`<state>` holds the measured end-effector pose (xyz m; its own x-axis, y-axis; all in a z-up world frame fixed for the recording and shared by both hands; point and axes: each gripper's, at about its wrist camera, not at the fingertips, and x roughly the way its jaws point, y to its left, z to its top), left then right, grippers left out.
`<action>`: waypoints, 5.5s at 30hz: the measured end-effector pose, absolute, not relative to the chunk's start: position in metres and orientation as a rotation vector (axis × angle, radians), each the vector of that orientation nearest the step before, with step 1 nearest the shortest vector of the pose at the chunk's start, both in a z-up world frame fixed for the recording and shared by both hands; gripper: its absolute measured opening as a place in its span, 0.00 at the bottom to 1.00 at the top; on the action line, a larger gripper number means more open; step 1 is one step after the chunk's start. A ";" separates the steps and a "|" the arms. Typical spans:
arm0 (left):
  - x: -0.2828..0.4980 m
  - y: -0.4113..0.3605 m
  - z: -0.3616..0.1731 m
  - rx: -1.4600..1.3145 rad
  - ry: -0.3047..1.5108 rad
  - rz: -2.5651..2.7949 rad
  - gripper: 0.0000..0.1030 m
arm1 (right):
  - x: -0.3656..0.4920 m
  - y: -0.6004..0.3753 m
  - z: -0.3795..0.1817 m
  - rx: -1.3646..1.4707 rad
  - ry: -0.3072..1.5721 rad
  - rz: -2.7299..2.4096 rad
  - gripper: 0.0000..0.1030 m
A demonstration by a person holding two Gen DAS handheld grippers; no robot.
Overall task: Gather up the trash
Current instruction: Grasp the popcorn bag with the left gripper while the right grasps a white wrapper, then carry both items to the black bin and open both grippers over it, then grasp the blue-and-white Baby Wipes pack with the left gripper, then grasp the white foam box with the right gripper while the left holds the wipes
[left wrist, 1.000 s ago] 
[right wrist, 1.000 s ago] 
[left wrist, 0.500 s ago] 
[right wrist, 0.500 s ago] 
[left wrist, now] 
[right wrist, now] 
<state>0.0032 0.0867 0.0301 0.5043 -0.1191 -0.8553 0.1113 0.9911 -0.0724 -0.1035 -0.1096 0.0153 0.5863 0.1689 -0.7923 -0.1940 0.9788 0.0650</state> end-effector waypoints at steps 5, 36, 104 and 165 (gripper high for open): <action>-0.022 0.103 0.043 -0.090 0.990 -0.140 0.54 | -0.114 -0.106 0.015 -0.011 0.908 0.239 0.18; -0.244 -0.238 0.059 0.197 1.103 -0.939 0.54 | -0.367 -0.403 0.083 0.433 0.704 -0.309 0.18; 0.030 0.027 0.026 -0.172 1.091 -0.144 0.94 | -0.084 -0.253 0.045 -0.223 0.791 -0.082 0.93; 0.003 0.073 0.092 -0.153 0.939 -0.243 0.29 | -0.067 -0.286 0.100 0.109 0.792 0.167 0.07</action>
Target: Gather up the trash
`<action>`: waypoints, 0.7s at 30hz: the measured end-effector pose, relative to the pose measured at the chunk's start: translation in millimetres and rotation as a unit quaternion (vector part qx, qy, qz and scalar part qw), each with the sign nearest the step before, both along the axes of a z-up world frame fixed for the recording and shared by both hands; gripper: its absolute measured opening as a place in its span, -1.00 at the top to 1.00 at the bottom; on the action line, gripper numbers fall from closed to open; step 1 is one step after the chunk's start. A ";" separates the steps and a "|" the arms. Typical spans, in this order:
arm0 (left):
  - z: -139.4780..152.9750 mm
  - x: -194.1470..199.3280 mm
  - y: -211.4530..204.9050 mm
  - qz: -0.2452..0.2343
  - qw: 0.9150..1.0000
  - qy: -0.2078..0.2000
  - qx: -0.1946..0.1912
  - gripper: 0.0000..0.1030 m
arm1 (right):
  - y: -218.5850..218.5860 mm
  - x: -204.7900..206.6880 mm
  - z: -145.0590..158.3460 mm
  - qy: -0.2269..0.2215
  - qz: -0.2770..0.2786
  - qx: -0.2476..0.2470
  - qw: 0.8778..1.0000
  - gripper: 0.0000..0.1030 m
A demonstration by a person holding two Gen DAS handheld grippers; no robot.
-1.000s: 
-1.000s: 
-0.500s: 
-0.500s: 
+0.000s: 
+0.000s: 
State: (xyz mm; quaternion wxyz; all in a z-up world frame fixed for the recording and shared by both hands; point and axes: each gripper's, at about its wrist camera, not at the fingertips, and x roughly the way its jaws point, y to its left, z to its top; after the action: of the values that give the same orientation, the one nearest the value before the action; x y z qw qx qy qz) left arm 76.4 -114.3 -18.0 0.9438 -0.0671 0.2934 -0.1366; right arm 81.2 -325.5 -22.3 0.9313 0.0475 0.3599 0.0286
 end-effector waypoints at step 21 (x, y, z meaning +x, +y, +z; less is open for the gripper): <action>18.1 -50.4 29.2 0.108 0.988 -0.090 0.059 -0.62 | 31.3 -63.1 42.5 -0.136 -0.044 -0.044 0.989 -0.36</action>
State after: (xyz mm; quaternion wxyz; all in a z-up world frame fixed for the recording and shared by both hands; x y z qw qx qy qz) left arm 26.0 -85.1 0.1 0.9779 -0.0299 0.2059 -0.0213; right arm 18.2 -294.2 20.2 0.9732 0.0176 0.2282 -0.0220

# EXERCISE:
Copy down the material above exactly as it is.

# YOUR SOLUTION:
`<state>` holds the measured end-effector pose (xyz m; its own x-axis, y-axis; all in a z-up world frame fixed for the recording and shared by both hands; point and axes: each gripper's, at about its wrist camera, not at the fingertips, and x roughly the way its jaws point, y to its left, z to its top), left then right, grippers left out.
`<action>`: waypoints, 5.5s at 30hz: the measured end-effector pose, absolute, not relative to the chunk's start: position in metres and orientation as a rotation vector (axis × angle, radians), each the vector of that orientation nearest the step before, with step 1 nearest the shortest vector of the pose at the chunk's start, both in a z-up world frame fixed for the recording and shared by both hands; gripper: its absolute measured opening as a place in its span, 0.00 at the bottom to 1.00 at the top; on the action line, a larger gripper number means more open; step 1 is one step after the chunk's start. A ";" separates the steps and a "|" the arms. Typical spans:
arm0 (left):
  - x: -0.2828..0.4980 m
  - y: -0.4113..0.3605 m
  - z: -0.3616..0.1731 m
  - rx: -1.4600..1.3145 rad
  - ry: -0.3047..1.5108 rad
  - rz: -2.5651..2.7949 rad
  - gripper: 0.0000..0.1030 m
arm1 (right):
  - x: -0.3656..0.4920 m
  - y: -0.6004..0.3753 m
  - z: -0.3795..0.1817 m
  - rx: -1.3646..1.4707 rad
  - ry: -0.3072..1.5721 rad
  - rz: -2.7299..2.4096 rad
  - gripper: 0.0000..0.1030 m
A demonstration by a person holding two Gen DAS handheld grippers; no robot.
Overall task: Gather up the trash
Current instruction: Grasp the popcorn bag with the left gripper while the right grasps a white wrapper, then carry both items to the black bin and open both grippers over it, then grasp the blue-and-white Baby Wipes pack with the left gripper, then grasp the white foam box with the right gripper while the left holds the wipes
[left wrist, 1.000 s ago] 
[right wrist, 1.000 s ago] 
[left wrist, 0.500 s ago] 
[right wrist, 0.500 s ago] 
[left wrist, now] 
[right wrist, now] 
<state>0.0032 0.0867 0.0301 0.5043 -0.1191 -0.8553 0.1113 0.9911 -0.0724 -0.1035 -0.1096 0.0153 0.5863 0.1689 -0.7923 -0.1940 0.9788 0.0650</state> end-effector waypoints at steps 5, 36, 104 and 165 (gripper high for open): <action>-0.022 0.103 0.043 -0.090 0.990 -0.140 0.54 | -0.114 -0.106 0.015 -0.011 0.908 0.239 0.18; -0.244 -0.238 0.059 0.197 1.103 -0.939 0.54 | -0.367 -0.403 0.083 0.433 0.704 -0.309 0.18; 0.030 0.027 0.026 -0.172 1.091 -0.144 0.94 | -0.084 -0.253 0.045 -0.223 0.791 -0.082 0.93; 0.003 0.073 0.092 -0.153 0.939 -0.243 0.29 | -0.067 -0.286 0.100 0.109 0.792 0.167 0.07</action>
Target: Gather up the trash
`<action>`: waypoints, 0.7s at 30hz: the measured end-effector pose, relative to the pose measured at the chunk's start: translation in millimetres and rotation as a unit quaternion (vector part qx, qy, qz and scalar part qw), each with the sign nearest the step before, both along the axes of a z-up world frame fixed for the recording and shared by both hands; gripper: its absolute measured opening as a place in its span, -1.00 at the top to 1.00 at the bottom; on the action line, gripper numbers fall from closed to open; step 1 is one step after the chunk's start. A ";" separates the steps and a "|" the arms. Typical spans, in this order:
arm0 (left):
  - z: -139.4780..152.9750 mm
  - x: -194.1470..199.3280 mm
  - y: -211.4530..204.9050 mm
  - qz: -0.2452..0.2343
  - qw: 0.9150..1.0000
  - qy: -0.2078..0.2000
  - qx: -0.1946..0.1912
  - gripper: 0.0000..0.1030 m
arm1 (right):
  - y: -218.5850..218.5860 mm
  - x: -204.7900..206.6880 mm
  - z: -145.0590..158.3460 mm
  - qy: -0.2269..0.2215
  - qz: -0.2770..0.2786
  - qx: -0.2476..0.2470
  - qw: 0.8778..1.0000
  - gripper: 0.0000..0.1030 m
A demonstration by a person holding two Gen DAS handheld grippers; no robot.
-1.000s: 
-1.000s: 
-0.500s: 
-0.500s: 
+0.000s: 
+0.000s: 
State: (xyz mm; quaternion wxyz; all in a z-up world frame fixed for the recording and shared by both hands; point and axes: each gripper's, at about its wrist camera, not at the fingertips, and x roughly the way its jaws point, y to its left, z to its top; after the action: of the values that give the same orientation, the one nearest the value before the action; x y z qw qx qy qz) left arm 76.4 -114.3 -18.0 0.9438 -0.0671 0.2934 -0.1366; right arm 81.2 -325.5 -22.3 0.9313 0.0475 0.3599 0.0286
 end-effector waypoints at step 21 (x, y, z meaning +x, +y, +z; less is open for the gripper): <action>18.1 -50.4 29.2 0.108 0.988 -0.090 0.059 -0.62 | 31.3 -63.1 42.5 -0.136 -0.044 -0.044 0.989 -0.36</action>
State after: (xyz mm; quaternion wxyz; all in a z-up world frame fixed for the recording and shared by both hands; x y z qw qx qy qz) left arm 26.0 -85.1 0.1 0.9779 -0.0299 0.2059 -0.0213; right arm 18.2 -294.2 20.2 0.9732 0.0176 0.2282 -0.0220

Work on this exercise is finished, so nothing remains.